**WHAT TO DO:**
Where does the string "camera" occur in the records below? Copy every line that holds it.

**DATA RECORDS:**
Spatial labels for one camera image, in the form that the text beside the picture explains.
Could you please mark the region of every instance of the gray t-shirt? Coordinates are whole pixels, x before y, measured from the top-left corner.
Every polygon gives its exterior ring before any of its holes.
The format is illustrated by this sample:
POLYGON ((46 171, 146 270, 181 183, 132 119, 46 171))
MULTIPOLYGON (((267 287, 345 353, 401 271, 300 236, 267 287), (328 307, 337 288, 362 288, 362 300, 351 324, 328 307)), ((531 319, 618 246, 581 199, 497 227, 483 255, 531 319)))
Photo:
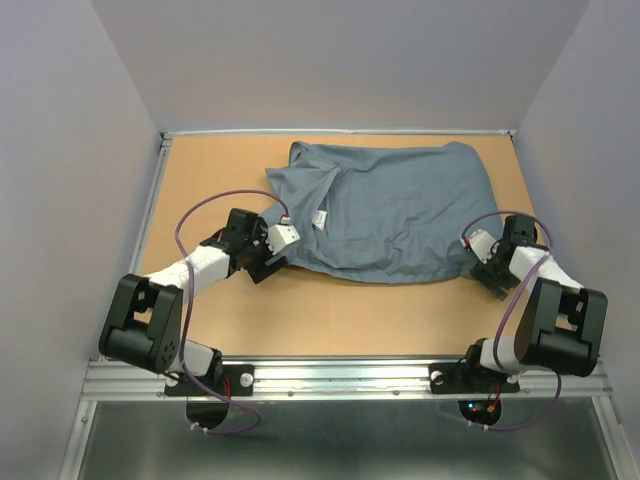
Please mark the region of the gray t-shirt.
MULTIPOLYGON (((301 236, 284 252, 291 264, 361 282, 468 275, 476 259, 460 243, 462 229, 497 210, 480 157, 458 142, 400 149, 296 142, 289 166, 266 172, 301 236), (326 212, 324 226, 318 211, 326 212)), ((282 213, 274 205, 263 216, 274 224, 282 213)), ((498 217, 477 227, 501 236, 498 217)))

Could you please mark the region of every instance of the metal base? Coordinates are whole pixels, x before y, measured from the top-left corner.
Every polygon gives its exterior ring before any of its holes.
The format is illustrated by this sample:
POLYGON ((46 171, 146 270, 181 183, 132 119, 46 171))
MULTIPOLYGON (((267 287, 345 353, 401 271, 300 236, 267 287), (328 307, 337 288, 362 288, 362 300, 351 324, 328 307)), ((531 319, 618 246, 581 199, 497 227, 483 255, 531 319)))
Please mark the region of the metal base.
MULTIPOLYGON (((255 358, 225 357, 225 369, 232 365, 253 365, 253 395, 246 402, 289 400, 464 400, 468 394, 434 395, 430 389, 429 366, 450 363, 431 357, 309 357, 255 358)), ((565 377, 562 394, 567 397, 608 397, 609 381, 602 364, 587 378, 565 377)), ((91 362, 87 369, 81 401, 185 401, 202 399, 188 395, 167 397, 162 376, 122 362, 91 362)), ((503 398, 527 396, 552 398, 556 377, 548 372, 527 372, 520 378, 519 393, 503 398)))

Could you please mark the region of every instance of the wire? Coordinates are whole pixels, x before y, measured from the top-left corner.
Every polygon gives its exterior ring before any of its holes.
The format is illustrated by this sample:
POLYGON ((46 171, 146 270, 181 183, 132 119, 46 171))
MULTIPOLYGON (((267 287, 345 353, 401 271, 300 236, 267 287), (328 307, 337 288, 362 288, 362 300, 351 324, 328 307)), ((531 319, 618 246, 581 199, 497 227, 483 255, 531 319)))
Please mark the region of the wire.
MULTIPOLYGON (((489 398, 487 398, 487 402, 491 401, 491 390, 489 390, 489 398)), ((493 403, 490 405, 489 408, 491 408, 491 411, 495 410, 495 408, 498 406, 498 402, 500 401, 500 395, 502 394, 502 392, 500 391, 500 384, 496 384, 496 398, 494 399, 493 403)))
POLYGON ((456 362, 456 364, 453 366, 453 373, 455 374, 456 371, 458 370, 458 367, 460 366, 460 364, 462 363, 462 361, 465 359, 465 357, 459 358, 458 361, 456 362))
POLYGON ((180 253, 182 254, 182 258, 184 259, 186 265, 187 265, 187 269, 189 270, 189 292, 187 294, 187 313, 185 314, 185 319, 184 319, 184 326, 182 327, 182 339, 180 341, 180 348, 178 349, 178 358, 180 360, 180 364, 182 365, 182 369, 184 370, 184 374, 187 376, 187 378, 191 381, 191 383, 193 383, 195 386, 197 386, 198 388, 200 388, 200 390, 202 390, 204 393, 206 393, 207 395, 217 398, 218 400, 221 400, 223 402, 225 402, 227 405, 229 406, 234 406, 237 408, 240 408, 246 412, 250 412, 253 413, 255 415, 255 420, 253 421, 253 423, 250 423, 249 425, 245 425, 243 427, 238 427, 238 428, 234 428, 234 429, 230 429, 230 430, 209 430, 206 427, 201 427, 200 425, 196 424, 196 423, 192 423, 191 424, 191 428, 194 430, 199 430, 202 433, 204 433, 205 435, 232 435, 232 434, 236 434, 236 433, 244 433, 244 432, 248 432, 249 430, 252 430, 253 428, 257 427, 260 422, 262 422, 262 414, 260 413, 260 410, 258 410, 257 408, 254 408, 250 405, 246 405, 244 403, 241 402, 237 402, 235 400, 232 400, 230 398, 225 397, 224 395, 221 395, 217 392, 215 392, 214 390, 210 389, 209 387, 207 387, 204 383, 202 383, 200 380, 198 380, 196 378, 196 376, 191 372, 191 370, 189 370, 189 368, 187 367, 186 361, 185 361, 185 357, 184 357, 184 349, 185 349, 185 345, 186 345, 186 341, 187 341, 187 334, 189 333, 189 325, 191 324, 191 316, 193 314, 193 297, 194 297, 194 290, 195 290, 195 271, 193 268, 193 264, 189 261, 189 253, 187 252, 187 249, 184 247, 184 244, 182 243, 182 240, 180 239, 180 231, 182 229, 182 226, 184 225, 184 223, 187 221, 187 219, 191 216, 191 214, 193 212, 195 212, 196 210, 198 210, 200 207, 213 202, 214 200, 217 200, 219 198, 222 197, 227 197, 229 195, 239 195, 239 194, 245 194, 245 193, 249 193, 249 194, 257 194, 257 195, 265 195, 269 198, 274 199, 276 202, 278 202, 280 205, 282 205, 282 207, 284 208, 285 211, 285 215, 289 215, 289 209, 287 208, 287 206, 285 205, 285 203, 280 200, 280 198, 278 198, 276 195, 269 193, 269 192, 265 192, 263 190, 231 190, 228 192, 223 192, 223 193, 218 193, 216 195, 212 195, 210 197, 205 198, 204 200, 201 200, 200 202, 196 203, 193 207, 191 207, 189 210, 187 210, 185 212, 185 214, 182 216, 182 218, 180 219, 180 221, 178 222, 178 224, 176 225, 176 230, 174 232, 174 240, 176 242, 176 245, 178 246, 178 250, 180 250, 180 253))
POLYGON ((231 380, 229 380, 229 377, 225 377, 224 379, 224 391, 225 391, 225 395, 228 398, 231 398, 231 380))
MULTIPOLYGON (((500 384, 496 383, 496 393, 498 394, 498 396, 499 396, 499 392, 500 392, 500 384)), ((493 395, 493 385, 489 387, 489 396, 487 397, 487 402, 491 401, 491 395, 493 395)))
POLYGON ((493 242, 493 245, 491 245, 491 248, 489 249, 489 252, 491 252, 491 255, 495 255, 496 251, 497 251, 497 246, 500 244, 500 240, 496 240, 495 242, 493 242))
POLYGON ((180 377, 178 375, 172 375, 171 373, 163 373, 162 375, 164 375, 165 377, 173 380, 174 382, 179 382, 180 381, 180 377))
POLYGON ((556 372, 554 373, 556 374, 556 378, 558 379, 558 386, 556 387, 556 393, 553 396, 553 400, 551 400, 551 403, 546 408, 546 410, 544 410, 541 414, 537 415, 536 417, 533 417, 529 421, 519 423, 517 425, 506 425, 504 427, 494 425, 489 427, 489 430, 493 430, 496 432, 514 432, 516 430, 523 430, 525 428, 529 428, 529 427, 533 427, 534 425, 537 425, 538 423, 545 420, 549 415, 551 415, 555 411, 555 409, 558 407, 560 392, 562 391, 562 377, 558 373, 556 372))
POLYGON ((507 322, 509 321, 509 317, 513 313, 513 310, 516 308, 518 300, 520 300, 520 297, 522 296, 522 294, 526 290, 527 285, 529 285, 529 282, 531 281, 533 276, 538 272, 538 270, 540 269, 542 264, 547 261, 549 256, 550 256, 549 253, 545 253, 545 255, 540 257, 540 259, 536 263, 533 264, 533 267, 531 267, 529 272, 522 279, 522 281, 520 282, 520 285, 518 285, 518 289, 516 290, 515 295, 511 299, 511 302, 509 302, 509 306, 507 307, 507 309, 504 312, 504 315, 502 316, 502 320, 500 321, 500 325, 498 325, 498 329, 496 330, 496 336, 493 339, 493 352, 492 352, 493 353, 493 361, 496 363, 498 368, 500 368, 500 370, 502 370, 504 373, 514 374, 516 372, 509 372, 504 367, 504 365, 502 364, 500 359, 498 358, 498 344, 500 343, 500 339, 502 338, 502 334, 504 333, 504 329, 505 329, 505 327, 507 325, 507 322))

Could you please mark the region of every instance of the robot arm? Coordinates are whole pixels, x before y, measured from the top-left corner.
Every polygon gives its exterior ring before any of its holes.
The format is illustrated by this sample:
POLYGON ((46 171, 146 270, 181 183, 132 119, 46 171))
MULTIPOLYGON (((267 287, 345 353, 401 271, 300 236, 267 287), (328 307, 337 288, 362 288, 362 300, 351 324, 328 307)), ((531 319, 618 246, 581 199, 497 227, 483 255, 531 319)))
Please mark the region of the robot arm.
MULTIPOLYGON (((499 298, 548 256, 526 285, 529 301, 515 336, 500 340, 500 363, 513 373, 546 368, 586 377, 597 363, 607 297, 572 279, 536 241, 534 220, 526 215, 507 217, 499 241, 483 230, 466 241, 478 257, 472 276, 499 298), (569 328, 557 325, 559 318, 565 318, 569 328)), ((493 344, 492 339, 482 339, 472 345, 474 361, 469 367, 502 371, 494 360, 493 344)))
MULTIPOLYGON (((247 270, 254 283, 260 283, 288 264, 286 257, 276 255, 299 239, 288 217, 267 227, 257 213, 232 209, 227 225, 189 255, 195 274, 194 295, 241 269, 247 270)), ((181 372, 177 354, 188 280, 185 260, 146 277, 125 275, 107 314, 100 353, 154 373, 181 372), (148 323, 136 318, 148 310, 148 323)), ((204 345, 190 341, 185 344, 186 361, 196 376, 219 376, 220 369, 215 368, 216 363, 221 368, 221 362, 215 361, 219 357, 220 352, 204 345)))

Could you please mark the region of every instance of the aluminum frame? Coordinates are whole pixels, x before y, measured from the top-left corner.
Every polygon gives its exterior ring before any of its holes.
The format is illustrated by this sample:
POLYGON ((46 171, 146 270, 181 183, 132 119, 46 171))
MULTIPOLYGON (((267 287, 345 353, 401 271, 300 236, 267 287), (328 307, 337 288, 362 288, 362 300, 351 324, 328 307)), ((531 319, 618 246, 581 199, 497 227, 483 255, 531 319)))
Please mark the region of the aluminum frame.
POLYGON ((60 469, 60 480, 75 480, 80 475, 82 459, 87 449, 97 402, 80 402, 73 421, 71 436, 60 469))
POLYGON ((160 151, 158 152, 158 161, 156 163, 156 169, 153 173, 153 180, 151 182, 151 190, 149 191, 149 197, 147 198, 147 204, 144 209, 144 216, 142 218, 142 225, 138 232, 138 239, 136 240, 135 250, 131 257, 131 263, 129 264, 130 272, 137 272, 140 267, 140 260, 144 254, 144 249, 147 245, 147 238, 149 237, 149 227, 151 226, 151 220, 153 214, 156 211, 156 204, 158 201, 158 194, 160 193, 160 186, 162 185, 162 179, 164 178, 164 171, 167 167, 167 160, 169 159, 169 153, 171 152, 171 140, 165 140, 163 136, 162 143, 160 145, 160 151))
POLYGON ((210 137, 216 135, 508 135, 515 130, 471 130, 456 128, 404 128, 404 129, 350 129, 350 128, 228 128, 219 130, 177 131, 164 134, 165 139, 175 137, 210 137))
MULTIPOLYGON (((429 365, 452 361, 434 357, 225 357, 226 365, 255 367, 252 402, 345 400, 463 400, 475 395, 433 395, 429 365)), ((80 396, 84 402, 211 401, 207 397, 166 397, 165 378, 123 362, 91 362, 80 396)), ((504 398, 552 398, 557 381, 551 372, 527 372, 519 393, 504 398)), ((563 397, 608 397, 609 380, 602 364, 587 378, 564 377, 563 397)))
POLYGON ((621 480, 638 479, 640 472, 633 453, 609 397, 593 398, 593 406, 600 423, 613 469, 621 480))

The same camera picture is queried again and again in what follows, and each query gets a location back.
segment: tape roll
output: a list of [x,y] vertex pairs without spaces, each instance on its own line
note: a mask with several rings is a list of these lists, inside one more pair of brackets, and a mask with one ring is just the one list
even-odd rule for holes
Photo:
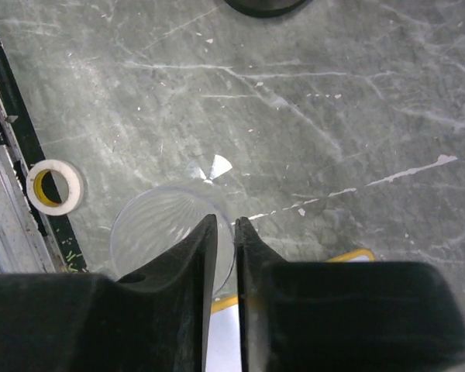
[[[69,187],[67,199],[62,203],[51,201],[43,191],[43,178],[51,171],[60,174]],[[84,184],[81,174],[67,161],[42,160],[36,163],[28,173],[26,178],[26,193],[31,204],[40,212],[46,215],[66,215],[74,211],[81,203],[84,194]]]

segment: marble surface
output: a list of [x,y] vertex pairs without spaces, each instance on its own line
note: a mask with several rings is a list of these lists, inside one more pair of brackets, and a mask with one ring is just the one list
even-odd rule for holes
[[0,37],[46,155],[86,177],[92,270],[128,200],[217,153],[230,214],[285,257],[429,262],[465,314],[465,0],[0,0]]

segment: clear plastic cup
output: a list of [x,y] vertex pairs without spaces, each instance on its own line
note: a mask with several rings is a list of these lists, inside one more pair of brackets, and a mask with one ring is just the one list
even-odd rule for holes
[[119,213],[110,237],[117,275],[124,276],[161,255],[186,237],[208,214],[217,217],[219,234],[213,292],[219,292],[234,264],[233,228],[219,188],[201,178],[146,191]]

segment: black round object
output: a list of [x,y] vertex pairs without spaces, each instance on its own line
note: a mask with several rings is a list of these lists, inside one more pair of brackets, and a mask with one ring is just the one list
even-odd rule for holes
[[308,0],[226,0],[238,12],[257,18],[282,16]]

**ANSWER AREA:**
Spatial labels for one camera image, in the form that the text beside the picture explains.
The same camera picture is queried again and again in what follows, and each query gets a location back.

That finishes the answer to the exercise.